I proceed with the humble recognition of knowing I am part of the dominant culture that has perpetrated most of these injustices. I go fully acknowledging my colonial and settler past. I am going to learn and to partner, not to save. I know there is only one savior of humanity, and whatever you think about that belief, I’m sure we can all agree I am not it.

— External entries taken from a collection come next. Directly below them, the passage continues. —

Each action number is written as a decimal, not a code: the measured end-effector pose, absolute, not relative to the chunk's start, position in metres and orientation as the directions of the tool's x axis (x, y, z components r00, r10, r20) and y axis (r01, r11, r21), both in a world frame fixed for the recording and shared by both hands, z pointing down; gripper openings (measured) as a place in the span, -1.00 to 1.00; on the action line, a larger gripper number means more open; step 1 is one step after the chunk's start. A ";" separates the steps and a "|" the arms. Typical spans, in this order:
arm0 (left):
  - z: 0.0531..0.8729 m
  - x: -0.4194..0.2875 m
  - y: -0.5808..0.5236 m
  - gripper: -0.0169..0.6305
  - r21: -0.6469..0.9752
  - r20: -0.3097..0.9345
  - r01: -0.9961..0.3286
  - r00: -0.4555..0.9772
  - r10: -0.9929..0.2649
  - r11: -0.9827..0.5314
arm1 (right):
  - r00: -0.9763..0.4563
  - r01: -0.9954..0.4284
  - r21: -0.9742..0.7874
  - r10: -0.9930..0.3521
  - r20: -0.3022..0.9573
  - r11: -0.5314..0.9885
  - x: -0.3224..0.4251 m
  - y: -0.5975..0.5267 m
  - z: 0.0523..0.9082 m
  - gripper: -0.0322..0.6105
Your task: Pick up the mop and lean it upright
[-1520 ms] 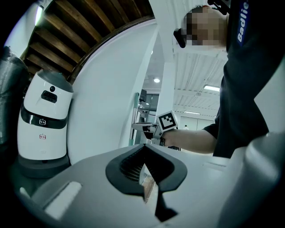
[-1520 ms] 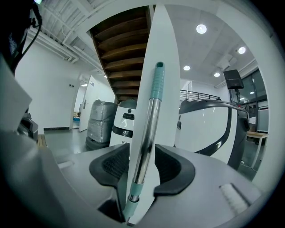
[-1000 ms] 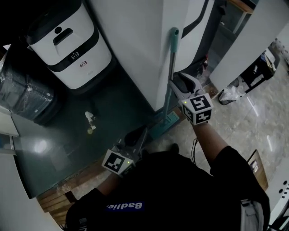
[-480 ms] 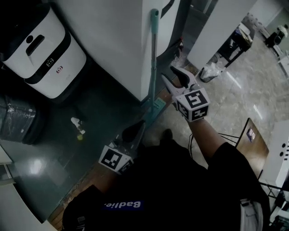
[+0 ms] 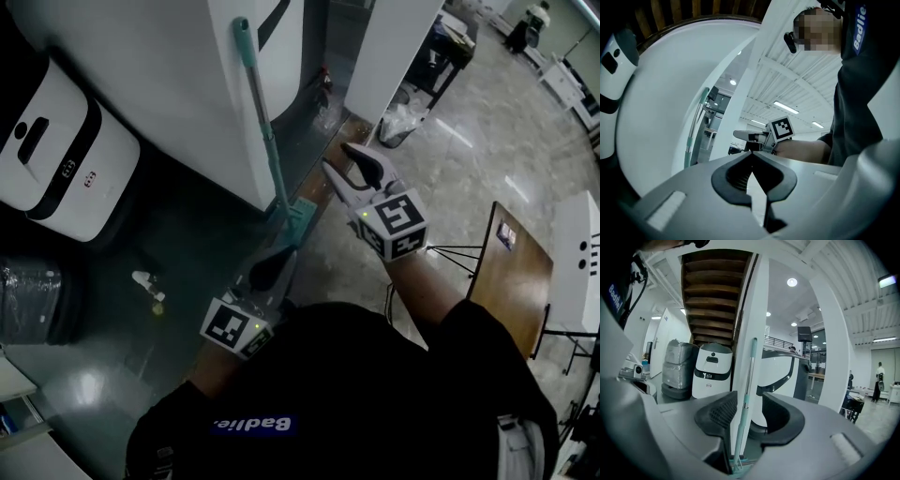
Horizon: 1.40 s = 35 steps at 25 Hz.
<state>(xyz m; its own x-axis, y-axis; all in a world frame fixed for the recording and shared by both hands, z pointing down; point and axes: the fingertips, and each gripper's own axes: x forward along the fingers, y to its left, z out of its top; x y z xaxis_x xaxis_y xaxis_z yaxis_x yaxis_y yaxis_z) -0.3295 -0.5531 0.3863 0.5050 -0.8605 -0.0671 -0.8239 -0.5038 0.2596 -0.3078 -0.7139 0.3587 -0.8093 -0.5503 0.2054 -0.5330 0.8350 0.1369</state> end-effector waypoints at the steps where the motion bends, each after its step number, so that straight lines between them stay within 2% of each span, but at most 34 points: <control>1: 0.385 -0.323 -0.553 -0.89 0.251 -0.068 -0.819 0.517 -0.853 -0.516 | -0.810 -0.539 0.125 -0.554 0.194 0.833 -0.300 -0.711 0.359 -0.38; 3: 0.383 -0.307 -0.549 -0.89 0.235 -0.060 -0.806 0.546 -0.836 -0.544 | -0.806 -0.557 0.101 -0.566 0.177 0.824 -0.281 -0.703 0.361 -0.41; 10: 0.378 -0.248 -0.517 -0.89 0.194 -0.015 -0.767 0.621 -0.784 -0.611 | -0.762 -0.634 0.026 -0.630 0.151 0.773 -0.204 -0.655 0.379 -0.74; 17: 0.395 -0.185 -0.456 -0.89 0.192 0.057 -0.732 0.673 -0.737 -0.653 | -0.706 -0.701 -0.023 -0.689 0.164 0.713 -0.122 -0.595 0.402 -0.89; 27: 0.394 -0.157 -0.409 -0.89 0.214 0.090 -0.683 0.725 -0.683 -0.698 | -0.627 -0.777 -0.100 -0.755 0.191 0.621 -0.065 -0.526 0.427 -0.89; 35: 0.393 -0.183 -0.392 -0.89 0.211 0.043 -0.584 0.807 -0.589 -0.784 | -0.567 -0.823 -0.090 -0.796 0.211 0.562 -0.090 -0.483 0.424 -0.89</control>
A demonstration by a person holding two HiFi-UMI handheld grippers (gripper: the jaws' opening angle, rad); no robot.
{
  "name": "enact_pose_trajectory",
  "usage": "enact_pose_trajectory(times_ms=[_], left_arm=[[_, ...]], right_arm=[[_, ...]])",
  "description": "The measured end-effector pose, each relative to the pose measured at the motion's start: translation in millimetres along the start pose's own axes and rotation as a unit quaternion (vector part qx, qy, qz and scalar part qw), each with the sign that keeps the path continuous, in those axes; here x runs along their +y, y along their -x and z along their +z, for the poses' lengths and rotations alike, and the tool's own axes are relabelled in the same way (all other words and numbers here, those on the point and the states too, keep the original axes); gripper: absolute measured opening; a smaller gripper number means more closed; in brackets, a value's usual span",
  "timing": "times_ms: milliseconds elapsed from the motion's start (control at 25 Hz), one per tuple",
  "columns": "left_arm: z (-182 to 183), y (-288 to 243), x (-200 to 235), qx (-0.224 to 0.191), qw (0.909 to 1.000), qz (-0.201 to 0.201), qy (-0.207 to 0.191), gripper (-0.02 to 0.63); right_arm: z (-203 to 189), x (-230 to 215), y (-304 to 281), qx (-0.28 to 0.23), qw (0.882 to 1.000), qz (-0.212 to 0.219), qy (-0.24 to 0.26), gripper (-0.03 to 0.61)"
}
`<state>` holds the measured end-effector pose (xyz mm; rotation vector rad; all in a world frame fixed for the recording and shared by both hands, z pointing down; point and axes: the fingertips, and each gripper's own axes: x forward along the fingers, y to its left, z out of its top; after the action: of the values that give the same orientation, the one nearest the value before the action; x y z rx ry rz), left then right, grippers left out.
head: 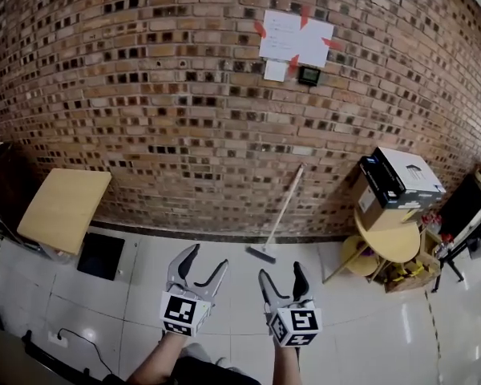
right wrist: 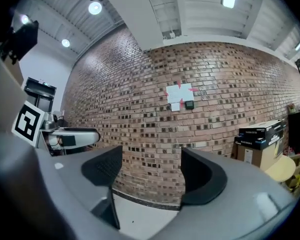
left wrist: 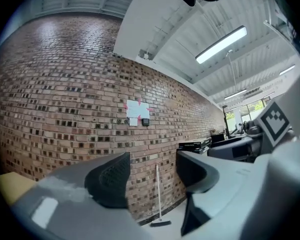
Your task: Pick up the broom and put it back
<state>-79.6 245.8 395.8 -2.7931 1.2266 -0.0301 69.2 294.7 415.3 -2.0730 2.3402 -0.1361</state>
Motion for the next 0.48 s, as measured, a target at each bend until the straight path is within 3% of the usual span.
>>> enact_pose_trajectory(times_ms=[120, 320, 480], left_arm=[[-9, -27, 24, 0.006, 0.9999, 0.010, -0.004, 0.288], [-26, -94, 59, -0.002, 1.0000, 0.009, -0.001, 0.288], [-21, -163, 100, -0.019, 0.9997, 0.000, -0.013, 0.288]], right_arm=[[-5, -3, -38, 0.006, 1.000, 0.017, 0.001, 0.372], [-20, -1, -114, 0.031, 0.995, 0.081, 0.044, 0.373], [-2, -26, -193, 0.017, 0.997, 0.071, 0.040, 0.372]])
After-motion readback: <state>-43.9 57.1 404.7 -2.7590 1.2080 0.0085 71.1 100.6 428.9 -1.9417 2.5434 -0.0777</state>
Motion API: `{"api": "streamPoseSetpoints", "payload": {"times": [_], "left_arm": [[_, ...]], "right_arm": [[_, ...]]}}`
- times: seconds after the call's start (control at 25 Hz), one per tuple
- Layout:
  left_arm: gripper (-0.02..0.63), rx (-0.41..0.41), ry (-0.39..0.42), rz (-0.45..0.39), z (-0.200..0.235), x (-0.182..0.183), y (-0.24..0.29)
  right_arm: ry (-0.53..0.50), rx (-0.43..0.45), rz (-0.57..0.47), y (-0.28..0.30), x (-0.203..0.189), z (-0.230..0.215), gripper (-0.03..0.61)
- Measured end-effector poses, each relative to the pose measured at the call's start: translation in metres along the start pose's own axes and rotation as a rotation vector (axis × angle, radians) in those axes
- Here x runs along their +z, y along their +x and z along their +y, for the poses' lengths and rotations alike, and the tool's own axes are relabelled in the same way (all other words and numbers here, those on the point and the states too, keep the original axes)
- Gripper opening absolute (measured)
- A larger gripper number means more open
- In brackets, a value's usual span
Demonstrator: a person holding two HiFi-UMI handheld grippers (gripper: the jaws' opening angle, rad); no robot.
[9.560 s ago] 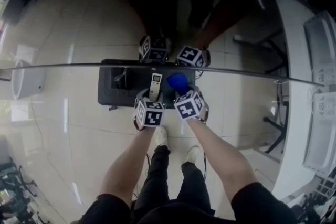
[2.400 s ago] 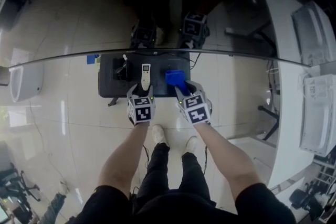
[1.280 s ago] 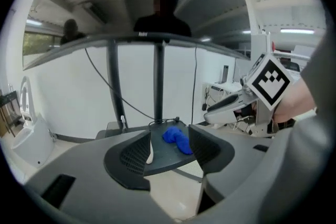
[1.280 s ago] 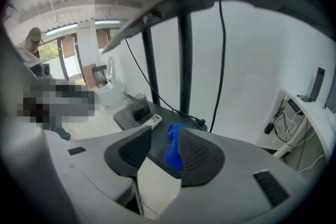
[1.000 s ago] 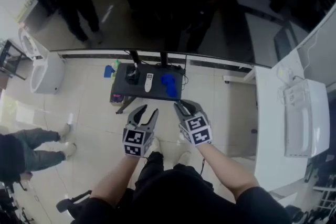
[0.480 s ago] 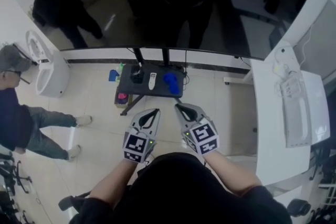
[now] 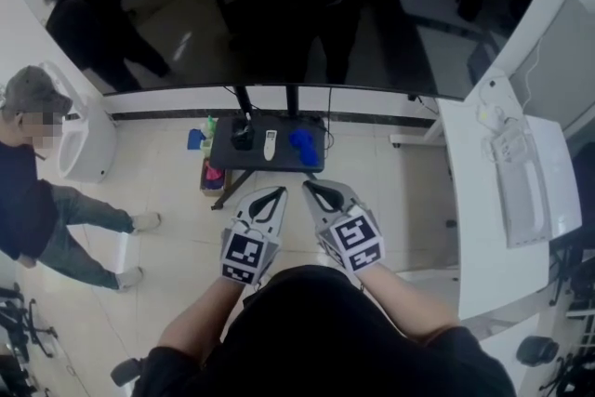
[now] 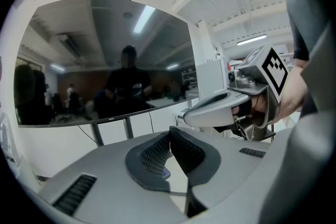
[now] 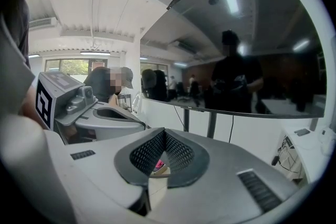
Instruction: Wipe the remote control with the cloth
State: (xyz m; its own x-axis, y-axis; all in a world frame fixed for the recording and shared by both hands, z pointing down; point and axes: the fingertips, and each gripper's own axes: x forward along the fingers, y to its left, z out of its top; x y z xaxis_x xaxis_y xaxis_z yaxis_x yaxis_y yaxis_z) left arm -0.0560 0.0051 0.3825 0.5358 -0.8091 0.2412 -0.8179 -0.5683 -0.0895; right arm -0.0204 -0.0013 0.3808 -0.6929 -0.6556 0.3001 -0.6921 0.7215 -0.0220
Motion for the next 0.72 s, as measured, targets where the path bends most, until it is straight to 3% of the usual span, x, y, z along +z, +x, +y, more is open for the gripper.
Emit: {"api": "streamPoseSetpoints", "payload": {"times": [0.72], "left_arm": [[0.000, -0.007, 0.003, -0.013, -0.011, 0.007, -0.005]], "right_arm": [[-0.004, -0.024, -0.014, -0.014, 0.009, 0.011, 0.006]]}}
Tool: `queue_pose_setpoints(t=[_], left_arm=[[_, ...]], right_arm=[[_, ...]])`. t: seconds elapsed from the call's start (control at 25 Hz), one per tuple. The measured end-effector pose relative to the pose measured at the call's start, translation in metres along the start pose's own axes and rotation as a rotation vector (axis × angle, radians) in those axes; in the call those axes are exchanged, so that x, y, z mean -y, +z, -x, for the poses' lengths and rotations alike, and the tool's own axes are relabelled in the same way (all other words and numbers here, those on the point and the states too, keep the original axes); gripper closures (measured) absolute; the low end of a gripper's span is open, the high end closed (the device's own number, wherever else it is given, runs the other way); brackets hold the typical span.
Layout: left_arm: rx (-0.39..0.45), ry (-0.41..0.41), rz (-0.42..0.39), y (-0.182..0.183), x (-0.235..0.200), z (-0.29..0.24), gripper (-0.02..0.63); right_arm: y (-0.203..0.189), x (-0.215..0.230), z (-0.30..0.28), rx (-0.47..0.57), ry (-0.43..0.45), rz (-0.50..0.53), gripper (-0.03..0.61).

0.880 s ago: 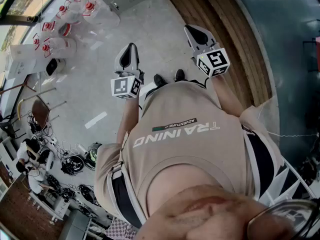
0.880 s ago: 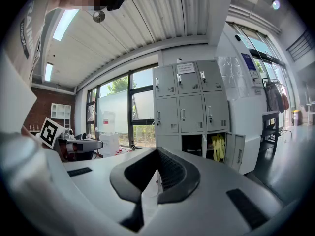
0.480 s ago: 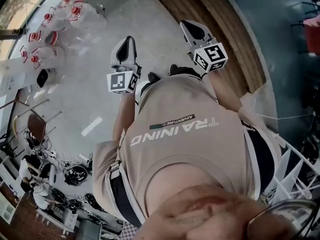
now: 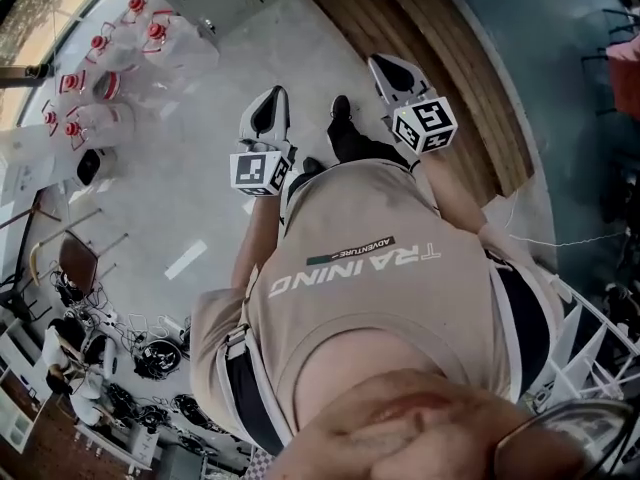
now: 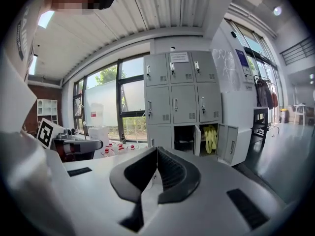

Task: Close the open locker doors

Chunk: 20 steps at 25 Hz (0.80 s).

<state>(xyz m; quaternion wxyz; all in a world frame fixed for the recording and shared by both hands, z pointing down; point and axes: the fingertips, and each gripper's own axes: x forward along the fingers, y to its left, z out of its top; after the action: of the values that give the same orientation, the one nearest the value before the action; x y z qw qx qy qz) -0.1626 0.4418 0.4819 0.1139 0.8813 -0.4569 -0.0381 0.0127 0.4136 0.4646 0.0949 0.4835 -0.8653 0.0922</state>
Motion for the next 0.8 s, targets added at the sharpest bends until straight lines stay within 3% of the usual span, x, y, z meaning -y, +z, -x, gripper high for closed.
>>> queue_pose_setpoints(t=[0.12, 0.2, 0.56, 0.72, 0.8], left_arm=[[-0.072, 0.035, 0.121, -0.029, -0.019, -0.014, 0.609], [-0.112, 0.07, 0.16, -0.04, -0.035, -0.025, 0.609], [-0.134, 0.115, -0.002, 0.01, -0.068, -0.121, 0.609], [-0.135, 0.142, 0.005, 0.016, -0.09, -0.176, 0.609], [-0.123, 0.156, 0.057, 0.011, -0.095, -0.202, 0.609]], right_arm=[[-0.015, 0.012, -0.02, -0.03, 0.004, -0.038, 0.566], [-0.024, 0.028, -0.036, -0.046, -0.008, -0.044, 0.565], [-0.017, 0.129, -0.117, -0.071, 0.008, -0.008, 0.565], [-0.001, 0.166, -0.167, -0.068, 0.039, -0.008, 0.565], [0.0, 0.183, -0.186, -0.064, 0.053, -0.004, 0.566]])
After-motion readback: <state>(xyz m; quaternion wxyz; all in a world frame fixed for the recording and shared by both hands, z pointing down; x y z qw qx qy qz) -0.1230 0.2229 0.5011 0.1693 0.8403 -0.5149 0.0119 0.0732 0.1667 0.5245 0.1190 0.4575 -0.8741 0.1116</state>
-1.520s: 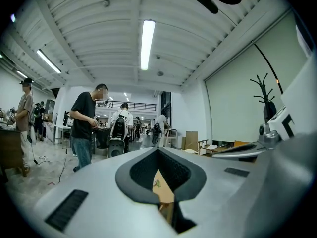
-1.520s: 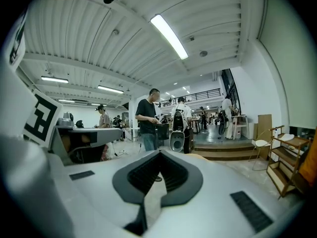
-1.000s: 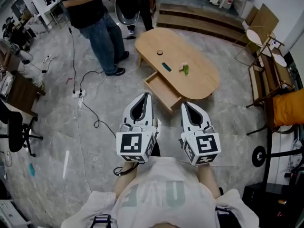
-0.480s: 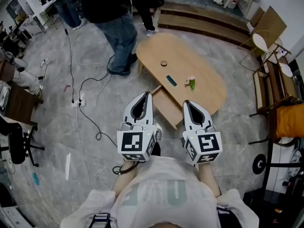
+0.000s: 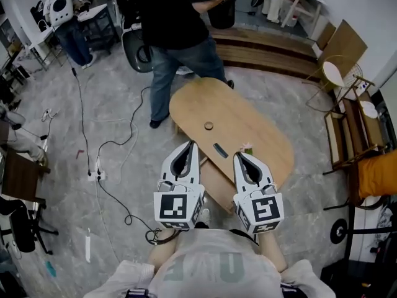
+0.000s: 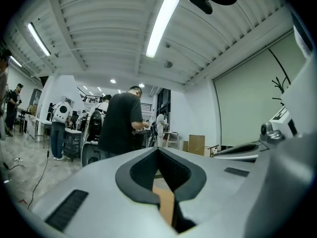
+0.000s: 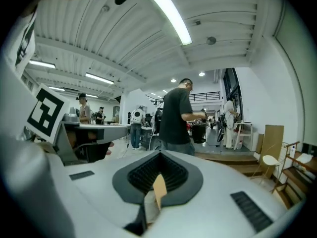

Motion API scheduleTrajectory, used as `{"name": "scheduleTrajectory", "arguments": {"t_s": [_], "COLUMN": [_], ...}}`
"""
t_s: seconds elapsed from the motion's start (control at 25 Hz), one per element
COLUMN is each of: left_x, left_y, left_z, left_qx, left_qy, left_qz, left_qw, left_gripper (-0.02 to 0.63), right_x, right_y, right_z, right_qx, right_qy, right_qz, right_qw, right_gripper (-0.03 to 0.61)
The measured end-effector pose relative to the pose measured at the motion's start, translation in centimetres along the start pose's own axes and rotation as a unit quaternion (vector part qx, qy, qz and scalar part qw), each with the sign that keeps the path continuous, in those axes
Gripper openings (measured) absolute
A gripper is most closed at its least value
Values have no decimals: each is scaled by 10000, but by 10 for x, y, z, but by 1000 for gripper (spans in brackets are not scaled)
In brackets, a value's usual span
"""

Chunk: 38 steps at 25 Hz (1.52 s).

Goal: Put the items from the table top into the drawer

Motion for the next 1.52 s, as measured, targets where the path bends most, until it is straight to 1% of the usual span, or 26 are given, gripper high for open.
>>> {"name": "scheduleTrajectory", "arguments": {"t_s": [0.08, 0.2, 0.32, 0.44, 0.6, 0.72, 1.0, 1.24, 1.4, 1.52], "left_x": [2, -8, -24, -43, -66, -65, -53, -46, -43, -41], "left_y": [5, 5, 4, 6, 13, 18, 21, 19, 9, -7], "left_z": [20, 40, 56, 69, 81, 84, 86, 86, 98, 117], "left_qx": [62, 216, 295, 345, 279, 192, 149, 176, 331, 425], "left_qy": [-47, -147, -129, -118, -95, 29, 274, 358, 377, 453], "left_qz": [105, 60, -1, -121, -85, -108, -154, -4, 2, -17], "left_qw": [9999, 9996, 9995, 9993, 9995, 9998, 9994, 9992, 9987, 9981], "left_gripper": [6, 6, 6, 6, 6, 6, 6, 6, 6, 6], "right_x": [-8, -25, -43, -57, -75, -86, -97, -107, -121, -132], "right_y": [3, 2, 4, 11, 15, 15, 18, 15, 10, -5], "right_z": [13, 24, 29, 30, 29, 32, 33, 36, 45, 64], "right_qx": [67, 123, 16, -155, -220, -207, -258, -291, -223, -123], "right_qy": [-96, -80, 58, 306, 419, 435, 355, 259, 213, 209], "right_qz": [-37, 135, 292, 434, 330, 342, 319, 274, 215, 112], "right_qw": [9999, 9998, 9996, 9985, 9983, 9983, 9985, 9989, 9993, 9996], "right_gripper": [5, 5, 5, 5, 5, 5, 6, 5, 5, 5]}}
Point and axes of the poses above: the fingertips, and each gripper's own axes: z forward along the fingers, x to its left, y out of its top, the point moved 10 cm from there along -z, backward along the fingers, and after that the axes turned 15 degrees about x, right-handed, at the moved point
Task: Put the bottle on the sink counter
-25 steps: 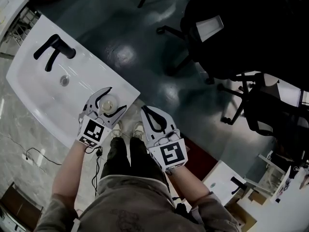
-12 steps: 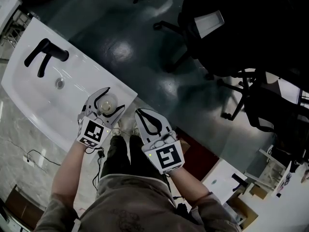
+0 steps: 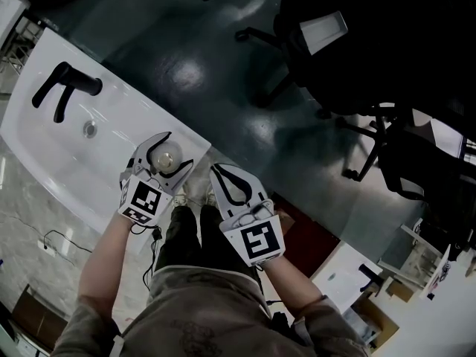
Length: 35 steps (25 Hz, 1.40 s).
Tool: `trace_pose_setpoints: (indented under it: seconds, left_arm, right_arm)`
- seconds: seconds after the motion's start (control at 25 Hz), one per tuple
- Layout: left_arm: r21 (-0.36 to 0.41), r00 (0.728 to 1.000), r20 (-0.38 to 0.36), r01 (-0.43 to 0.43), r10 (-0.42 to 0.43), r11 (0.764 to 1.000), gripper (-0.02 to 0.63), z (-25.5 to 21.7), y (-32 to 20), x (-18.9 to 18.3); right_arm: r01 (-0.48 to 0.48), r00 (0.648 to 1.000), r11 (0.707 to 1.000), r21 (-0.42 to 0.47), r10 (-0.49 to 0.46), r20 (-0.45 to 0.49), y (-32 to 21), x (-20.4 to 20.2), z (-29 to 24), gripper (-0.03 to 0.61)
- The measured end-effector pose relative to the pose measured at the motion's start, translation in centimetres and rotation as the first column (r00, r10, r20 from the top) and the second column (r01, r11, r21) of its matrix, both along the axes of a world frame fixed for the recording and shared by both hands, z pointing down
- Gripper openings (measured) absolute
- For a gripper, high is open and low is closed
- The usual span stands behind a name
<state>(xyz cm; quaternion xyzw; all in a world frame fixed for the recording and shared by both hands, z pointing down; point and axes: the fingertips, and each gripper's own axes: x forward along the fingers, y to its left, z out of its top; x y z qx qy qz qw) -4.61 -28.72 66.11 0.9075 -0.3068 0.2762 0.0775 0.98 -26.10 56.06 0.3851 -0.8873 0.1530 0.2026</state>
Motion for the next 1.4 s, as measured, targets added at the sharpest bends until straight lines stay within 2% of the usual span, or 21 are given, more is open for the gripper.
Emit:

To this end after recently finishing my Masters in Theology at Fuller Theological seminary, have chosen to apply to PhD programs in clinical psychology. I am looking to study under one of a handful of top-tier Native American psychologists and research indigenous, community and culturally based methods aimed at addressing issues relevant to Native American communities. Long-term I hope to be employed to work in Native American communities full-time, participating in an eclectic mix of advocacy, teaching, research, clinical practice, cultural revitalization and civic and spiritual leadership. If I end up staying in one area with one tribe or band I will learn the language and as much about the culture. I hope my future efforts will help alleviate issues facing Native American communities, as I work towards justice and peace in all ways possible, and be a true citizen of the people of Israel.
In all of this I am a realist enough to know that one person, no matter gifted or talented, will not be able to undo five hundred years of colonial oppression.
But I’m an idealist enough to try, and I encourage you to do the same.